Esas No: 2022/4334
Karar No: 2022/5210
Karar Tarihi: 25.04.2022
Yargıtay 9. Hukuk Dairesi 2022/4334 Esas 2022/5210 Karar Sayılı İlamı
Özet:
Davacı, davalı şirketin alt işverenlerinde temizlik işinde çalıştıktan sonra iş sözleşmesinin haklı neden olmadan fesh edildiğini ileri sürerek kıdem, ihbar tazminatı ve yıllık izin ücreti alacağının tahsilini istemiştir. Yerel mahkeme, davalıların davacının alacaklarından birlikte sorumlu olduğu gerekçesiyle davacının taleplerini kabul etmiştir.
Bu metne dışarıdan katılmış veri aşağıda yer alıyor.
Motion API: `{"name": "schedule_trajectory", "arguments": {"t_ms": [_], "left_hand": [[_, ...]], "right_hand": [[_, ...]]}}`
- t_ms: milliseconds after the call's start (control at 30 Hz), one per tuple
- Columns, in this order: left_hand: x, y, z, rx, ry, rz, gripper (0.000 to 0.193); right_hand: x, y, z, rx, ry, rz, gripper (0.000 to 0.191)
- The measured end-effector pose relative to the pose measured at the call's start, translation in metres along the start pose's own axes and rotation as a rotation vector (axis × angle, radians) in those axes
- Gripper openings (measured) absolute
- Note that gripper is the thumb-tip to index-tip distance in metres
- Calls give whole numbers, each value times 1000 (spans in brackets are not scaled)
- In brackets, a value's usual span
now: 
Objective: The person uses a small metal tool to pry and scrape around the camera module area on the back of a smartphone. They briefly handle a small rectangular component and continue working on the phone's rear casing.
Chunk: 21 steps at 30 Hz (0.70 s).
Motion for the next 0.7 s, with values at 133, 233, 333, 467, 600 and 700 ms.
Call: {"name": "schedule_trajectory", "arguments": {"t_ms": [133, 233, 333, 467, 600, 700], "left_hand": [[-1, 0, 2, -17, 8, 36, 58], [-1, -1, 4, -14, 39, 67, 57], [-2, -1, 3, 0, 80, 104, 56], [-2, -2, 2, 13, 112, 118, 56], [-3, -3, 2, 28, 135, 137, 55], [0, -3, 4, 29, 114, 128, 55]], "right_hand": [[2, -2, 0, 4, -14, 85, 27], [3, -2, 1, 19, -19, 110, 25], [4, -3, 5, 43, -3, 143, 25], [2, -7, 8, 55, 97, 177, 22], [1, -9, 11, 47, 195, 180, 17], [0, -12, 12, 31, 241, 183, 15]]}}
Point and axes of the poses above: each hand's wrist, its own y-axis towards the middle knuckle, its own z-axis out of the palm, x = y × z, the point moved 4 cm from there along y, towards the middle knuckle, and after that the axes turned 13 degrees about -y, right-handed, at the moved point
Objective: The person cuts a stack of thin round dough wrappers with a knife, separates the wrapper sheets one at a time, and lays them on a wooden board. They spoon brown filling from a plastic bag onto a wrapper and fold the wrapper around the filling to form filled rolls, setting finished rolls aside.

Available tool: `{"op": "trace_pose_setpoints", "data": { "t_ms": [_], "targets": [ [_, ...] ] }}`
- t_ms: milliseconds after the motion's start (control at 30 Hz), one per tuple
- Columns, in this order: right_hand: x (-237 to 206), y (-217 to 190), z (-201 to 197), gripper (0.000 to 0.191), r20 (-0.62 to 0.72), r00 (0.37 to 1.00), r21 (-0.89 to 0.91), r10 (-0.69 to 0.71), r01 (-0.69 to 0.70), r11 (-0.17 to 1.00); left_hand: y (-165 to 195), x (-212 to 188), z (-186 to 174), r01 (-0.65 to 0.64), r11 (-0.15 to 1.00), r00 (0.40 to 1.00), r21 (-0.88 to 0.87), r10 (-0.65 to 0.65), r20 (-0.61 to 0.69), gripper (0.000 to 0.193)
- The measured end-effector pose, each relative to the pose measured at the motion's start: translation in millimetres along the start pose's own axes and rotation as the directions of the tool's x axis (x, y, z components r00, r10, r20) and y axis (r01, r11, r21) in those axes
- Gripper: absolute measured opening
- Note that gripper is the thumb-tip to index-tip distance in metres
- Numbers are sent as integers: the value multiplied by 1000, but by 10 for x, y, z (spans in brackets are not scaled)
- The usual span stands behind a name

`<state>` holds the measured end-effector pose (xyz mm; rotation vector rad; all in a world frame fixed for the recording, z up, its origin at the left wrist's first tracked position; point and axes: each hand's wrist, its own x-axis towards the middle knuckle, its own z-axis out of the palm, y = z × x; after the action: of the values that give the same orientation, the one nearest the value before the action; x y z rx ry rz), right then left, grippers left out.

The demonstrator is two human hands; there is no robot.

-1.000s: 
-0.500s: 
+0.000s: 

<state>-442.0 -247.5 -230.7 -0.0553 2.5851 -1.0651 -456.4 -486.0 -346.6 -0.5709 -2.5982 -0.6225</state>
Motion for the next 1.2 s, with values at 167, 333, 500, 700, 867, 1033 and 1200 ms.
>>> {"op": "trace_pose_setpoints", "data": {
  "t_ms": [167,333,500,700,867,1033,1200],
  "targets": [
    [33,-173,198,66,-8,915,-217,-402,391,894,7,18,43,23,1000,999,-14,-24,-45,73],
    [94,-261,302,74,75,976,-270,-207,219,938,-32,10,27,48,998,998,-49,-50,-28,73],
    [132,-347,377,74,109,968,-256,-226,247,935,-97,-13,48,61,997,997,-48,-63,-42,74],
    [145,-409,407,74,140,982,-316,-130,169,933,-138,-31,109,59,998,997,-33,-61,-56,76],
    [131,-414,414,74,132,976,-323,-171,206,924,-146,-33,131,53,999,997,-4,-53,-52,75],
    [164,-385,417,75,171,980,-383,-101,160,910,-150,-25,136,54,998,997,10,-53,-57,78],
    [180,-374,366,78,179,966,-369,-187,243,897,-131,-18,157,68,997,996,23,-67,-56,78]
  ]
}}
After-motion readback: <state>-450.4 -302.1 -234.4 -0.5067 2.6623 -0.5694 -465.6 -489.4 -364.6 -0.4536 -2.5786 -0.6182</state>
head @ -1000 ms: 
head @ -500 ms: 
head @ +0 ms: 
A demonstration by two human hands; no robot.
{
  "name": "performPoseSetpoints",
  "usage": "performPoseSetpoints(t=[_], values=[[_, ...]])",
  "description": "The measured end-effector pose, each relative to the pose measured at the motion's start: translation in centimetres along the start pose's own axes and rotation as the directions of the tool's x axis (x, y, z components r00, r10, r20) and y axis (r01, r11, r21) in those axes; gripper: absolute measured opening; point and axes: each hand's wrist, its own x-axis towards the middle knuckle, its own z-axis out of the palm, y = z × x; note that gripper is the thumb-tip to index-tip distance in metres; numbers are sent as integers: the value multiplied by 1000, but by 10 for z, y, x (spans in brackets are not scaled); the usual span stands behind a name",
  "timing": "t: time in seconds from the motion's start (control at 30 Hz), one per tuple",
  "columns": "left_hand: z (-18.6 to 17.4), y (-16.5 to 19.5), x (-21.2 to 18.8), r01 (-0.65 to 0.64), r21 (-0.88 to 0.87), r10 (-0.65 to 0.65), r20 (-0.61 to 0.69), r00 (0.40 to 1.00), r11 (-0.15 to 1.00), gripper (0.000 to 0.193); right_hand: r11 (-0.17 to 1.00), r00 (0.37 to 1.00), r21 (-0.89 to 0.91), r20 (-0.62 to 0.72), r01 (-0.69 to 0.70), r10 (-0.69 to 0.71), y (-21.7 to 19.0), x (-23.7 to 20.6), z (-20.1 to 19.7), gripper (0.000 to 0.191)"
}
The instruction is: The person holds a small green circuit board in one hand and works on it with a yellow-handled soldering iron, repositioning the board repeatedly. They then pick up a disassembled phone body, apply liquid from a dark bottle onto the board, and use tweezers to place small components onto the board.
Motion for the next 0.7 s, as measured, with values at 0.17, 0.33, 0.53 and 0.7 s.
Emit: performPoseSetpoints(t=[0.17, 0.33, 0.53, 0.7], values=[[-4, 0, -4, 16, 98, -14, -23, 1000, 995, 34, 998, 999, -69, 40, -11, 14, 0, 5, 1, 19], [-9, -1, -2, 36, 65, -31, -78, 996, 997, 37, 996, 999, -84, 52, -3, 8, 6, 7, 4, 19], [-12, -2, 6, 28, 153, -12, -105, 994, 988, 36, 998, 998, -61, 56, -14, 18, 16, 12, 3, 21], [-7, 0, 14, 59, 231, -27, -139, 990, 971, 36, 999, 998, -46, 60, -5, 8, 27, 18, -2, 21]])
Bölge Adliye Mahkemesi, İlk Derece Mahkemesi kararının yerinde olduğu gerekçesiyle davalının istinaf başvurusunu reddetmiştir. Ancak Yargıtay, davacının yıllık ücretli izin kullanımına yönelik belge sunulmadığına dikkat çekerek, mahkemenin açıklama yapması ve alacağın belirlenmesi gerektiğine hükmetmiştir. İşçinin uzun süre yıllık izin kullandırılmadığı iddiaları karşısında ise Mahkeme tarafından çalışma süresinin uzunluğu göz önüne alınarak davacıya \"her yıl kullandırılmama” iddiası açıklattırılması gerektiği belirtilmiştir. Kanun maddeleri olarak ise, HMK'nin 31. maddesi ve Dairemizce uzun süre kavramı beş yıl ve daha fazla süre olarak değerlendirilmiştir.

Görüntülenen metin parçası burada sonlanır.